• **Problem to work on**: Return every line in the entries below where the word "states" shows up.

• **Excerpted data**:
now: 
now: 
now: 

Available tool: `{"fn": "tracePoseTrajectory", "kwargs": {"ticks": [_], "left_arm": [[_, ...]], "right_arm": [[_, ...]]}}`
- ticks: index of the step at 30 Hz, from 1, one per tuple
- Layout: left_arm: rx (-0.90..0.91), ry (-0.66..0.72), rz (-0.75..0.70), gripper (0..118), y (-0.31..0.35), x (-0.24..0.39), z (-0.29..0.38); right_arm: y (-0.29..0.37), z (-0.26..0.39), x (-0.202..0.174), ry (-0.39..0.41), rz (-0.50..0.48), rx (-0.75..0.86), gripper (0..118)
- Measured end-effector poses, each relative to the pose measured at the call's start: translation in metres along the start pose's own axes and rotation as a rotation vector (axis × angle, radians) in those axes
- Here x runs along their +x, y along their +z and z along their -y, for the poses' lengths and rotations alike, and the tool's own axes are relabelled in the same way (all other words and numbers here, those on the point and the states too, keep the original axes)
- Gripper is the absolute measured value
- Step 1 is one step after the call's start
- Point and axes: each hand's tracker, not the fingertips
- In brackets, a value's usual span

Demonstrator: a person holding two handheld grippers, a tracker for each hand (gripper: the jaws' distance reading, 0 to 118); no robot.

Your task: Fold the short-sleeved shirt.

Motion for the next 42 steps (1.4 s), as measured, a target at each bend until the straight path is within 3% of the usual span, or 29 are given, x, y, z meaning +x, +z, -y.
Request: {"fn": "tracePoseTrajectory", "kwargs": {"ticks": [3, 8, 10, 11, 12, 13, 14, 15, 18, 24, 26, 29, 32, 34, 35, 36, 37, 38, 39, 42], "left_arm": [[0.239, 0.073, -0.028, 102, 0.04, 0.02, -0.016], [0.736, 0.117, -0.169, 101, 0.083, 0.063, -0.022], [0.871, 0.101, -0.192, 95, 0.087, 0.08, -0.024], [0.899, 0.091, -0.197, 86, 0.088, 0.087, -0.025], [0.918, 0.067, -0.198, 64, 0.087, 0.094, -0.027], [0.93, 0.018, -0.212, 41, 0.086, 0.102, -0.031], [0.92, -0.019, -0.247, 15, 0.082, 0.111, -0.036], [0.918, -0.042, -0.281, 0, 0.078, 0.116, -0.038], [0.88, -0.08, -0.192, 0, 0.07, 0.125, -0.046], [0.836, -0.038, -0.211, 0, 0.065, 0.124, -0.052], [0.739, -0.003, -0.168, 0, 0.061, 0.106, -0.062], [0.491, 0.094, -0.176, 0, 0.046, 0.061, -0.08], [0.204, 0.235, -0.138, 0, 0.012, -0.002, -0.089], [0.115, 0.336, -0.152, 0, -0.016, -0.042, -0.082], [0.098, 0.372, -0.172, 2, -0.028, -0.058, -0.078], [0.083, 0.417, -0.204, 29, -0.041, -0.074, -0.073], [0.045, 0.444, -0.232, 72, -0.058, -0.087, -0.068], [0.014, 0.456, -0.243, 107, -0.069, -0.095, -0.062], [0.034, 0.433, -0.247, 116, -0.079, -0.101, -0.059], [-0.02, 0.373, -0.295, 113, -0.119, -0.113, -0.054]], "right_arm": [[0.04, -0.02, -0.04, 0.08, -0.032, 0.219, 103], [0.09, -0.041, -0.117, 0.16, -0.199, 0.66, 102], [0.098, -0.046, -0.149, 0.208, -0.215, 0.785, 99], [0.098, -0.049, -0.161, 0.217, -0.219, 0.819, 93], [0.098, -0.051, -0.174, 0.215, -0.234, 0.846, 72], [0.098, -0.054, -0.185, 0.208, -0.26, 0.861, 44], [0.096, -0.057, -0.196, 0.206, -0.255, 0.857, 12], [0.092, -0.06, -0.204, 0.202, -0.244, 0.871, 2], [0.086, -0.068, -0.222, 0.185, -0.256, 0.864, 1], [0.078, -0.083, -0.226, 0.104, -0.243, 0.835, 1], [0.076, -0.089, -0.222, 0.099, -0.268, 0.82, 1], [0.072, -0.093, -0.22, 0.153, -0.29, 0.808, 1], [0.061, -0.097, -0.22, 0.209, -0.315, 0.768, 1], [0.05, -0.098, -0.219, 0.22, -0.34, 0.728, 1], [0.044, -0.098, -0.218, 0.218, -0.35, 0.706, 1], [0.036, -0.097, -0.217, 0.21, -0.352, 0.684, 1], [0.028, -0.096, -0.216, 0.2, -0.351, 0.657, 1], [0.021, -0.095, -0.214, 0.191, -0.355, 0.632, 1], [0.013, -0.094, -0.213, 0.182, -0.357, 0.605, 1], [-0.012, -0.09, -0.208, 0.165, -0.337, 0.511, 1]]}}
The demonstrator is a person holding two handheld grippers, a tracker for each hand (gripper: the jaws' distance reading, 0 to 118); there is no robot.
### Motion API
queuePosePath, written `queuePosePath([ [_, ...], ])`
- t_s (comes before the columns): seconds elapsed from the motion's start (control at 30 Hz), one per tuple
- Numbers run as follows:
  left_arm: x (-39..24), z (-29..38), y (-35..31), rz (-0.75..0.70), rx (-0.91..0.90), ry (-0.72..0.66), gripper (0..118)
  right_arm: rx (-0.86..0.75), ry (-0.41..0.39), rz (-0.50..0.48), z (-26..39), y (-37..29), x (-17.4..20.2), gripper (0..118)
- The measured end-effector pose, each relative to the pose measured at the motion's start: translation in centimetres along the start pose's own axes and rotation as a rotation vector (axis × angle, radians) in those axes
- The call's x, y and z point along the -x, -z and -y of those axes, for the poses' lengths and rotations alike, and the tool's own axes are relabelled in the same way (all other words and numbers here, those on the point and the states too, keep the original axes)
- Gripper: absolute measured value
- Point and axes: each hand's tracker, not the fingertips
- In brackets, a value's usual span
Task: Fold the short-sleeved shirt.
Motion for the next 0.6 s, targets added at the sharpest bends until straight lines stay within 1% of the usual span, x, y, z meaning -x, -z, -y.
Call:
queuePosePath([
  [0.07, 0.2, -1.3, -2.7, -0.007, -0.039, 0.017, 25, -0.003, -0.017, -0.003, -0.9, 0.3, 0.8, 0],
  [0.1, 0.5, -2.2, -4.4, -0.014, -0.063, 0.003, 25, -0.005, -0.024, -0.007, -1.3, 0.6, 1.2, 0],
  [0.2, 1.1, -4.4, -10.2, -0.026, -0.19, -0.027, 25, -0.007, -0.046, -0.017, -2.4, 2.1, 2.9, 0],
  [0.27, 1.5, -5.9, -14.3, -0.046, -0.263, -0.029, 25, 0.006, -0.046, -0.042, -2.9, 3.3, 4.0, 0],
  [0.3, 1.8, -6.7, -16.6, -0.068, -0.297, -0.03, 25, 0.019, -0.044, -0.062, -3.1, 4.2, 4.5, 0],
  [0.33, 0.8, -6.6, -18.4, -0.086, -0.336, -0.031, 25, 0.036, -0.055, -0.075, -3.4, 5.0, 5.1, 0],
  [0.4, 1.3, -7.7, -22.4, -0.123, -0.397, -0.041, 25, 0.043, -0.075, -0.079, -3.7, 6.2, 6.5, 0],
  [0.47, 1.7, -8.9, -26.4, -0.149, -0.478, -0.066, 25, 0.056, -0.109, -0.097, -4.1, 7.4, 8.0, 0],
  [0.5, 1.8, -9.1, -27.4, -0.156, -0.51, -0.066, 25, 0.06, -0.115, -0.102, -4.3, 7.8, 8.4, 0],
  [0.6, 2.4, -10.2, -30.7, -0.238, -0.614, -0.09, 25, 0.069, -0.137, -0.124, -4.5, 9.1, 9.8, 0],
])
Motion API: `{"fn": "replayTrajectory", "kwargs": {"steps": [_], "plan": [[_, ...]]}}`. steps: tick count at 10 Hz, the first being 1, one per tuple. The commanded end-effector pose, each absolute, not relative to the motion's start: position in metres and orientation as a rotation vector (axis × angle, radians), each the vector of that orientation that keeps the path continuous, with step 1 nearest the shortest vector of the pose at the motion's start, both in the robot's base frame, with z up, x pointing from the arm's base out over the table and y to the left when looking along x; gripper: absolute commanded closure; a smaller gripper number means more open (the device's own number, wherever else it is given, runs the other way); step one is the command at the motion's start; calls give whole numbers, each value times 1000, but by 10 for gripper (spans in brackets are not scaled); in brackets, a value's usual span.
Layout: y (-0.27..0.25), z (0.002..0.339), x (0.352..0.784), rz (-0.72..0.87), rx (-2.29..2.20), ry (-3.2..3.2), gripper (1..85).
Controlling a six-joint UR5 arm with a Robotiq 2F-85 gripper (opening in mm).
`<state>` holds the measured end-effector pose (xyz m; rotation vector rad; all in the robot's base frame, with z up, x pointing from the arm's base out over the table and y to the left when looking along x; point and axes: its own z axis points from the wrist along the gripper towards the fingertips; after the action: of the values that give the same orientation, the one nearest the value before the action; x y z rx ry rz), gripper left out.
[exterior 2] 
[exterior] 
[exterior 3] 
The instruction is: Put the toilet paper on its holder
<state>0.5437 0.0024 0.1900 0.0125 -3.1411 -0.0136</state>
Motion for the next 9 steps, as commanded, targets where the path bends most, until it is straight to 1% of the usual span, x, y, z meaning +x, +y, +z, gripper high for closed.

• **Written response**:
- Here x runs along their +x, y along their +z and z along their -y, for the poses' lengths and rotations alike, and the tool's own axes are relabelled in the same way (all other words and numbers here, those on the point and the states too, keep the original axes)
- The call's x, y and z point along the -x, -z and -y of those axes, for the poses' lengths and rotations alike, and the tool's own axes are relabelled in the same way (all other words and numbers here, those on the point and the states too, keep the original axes)

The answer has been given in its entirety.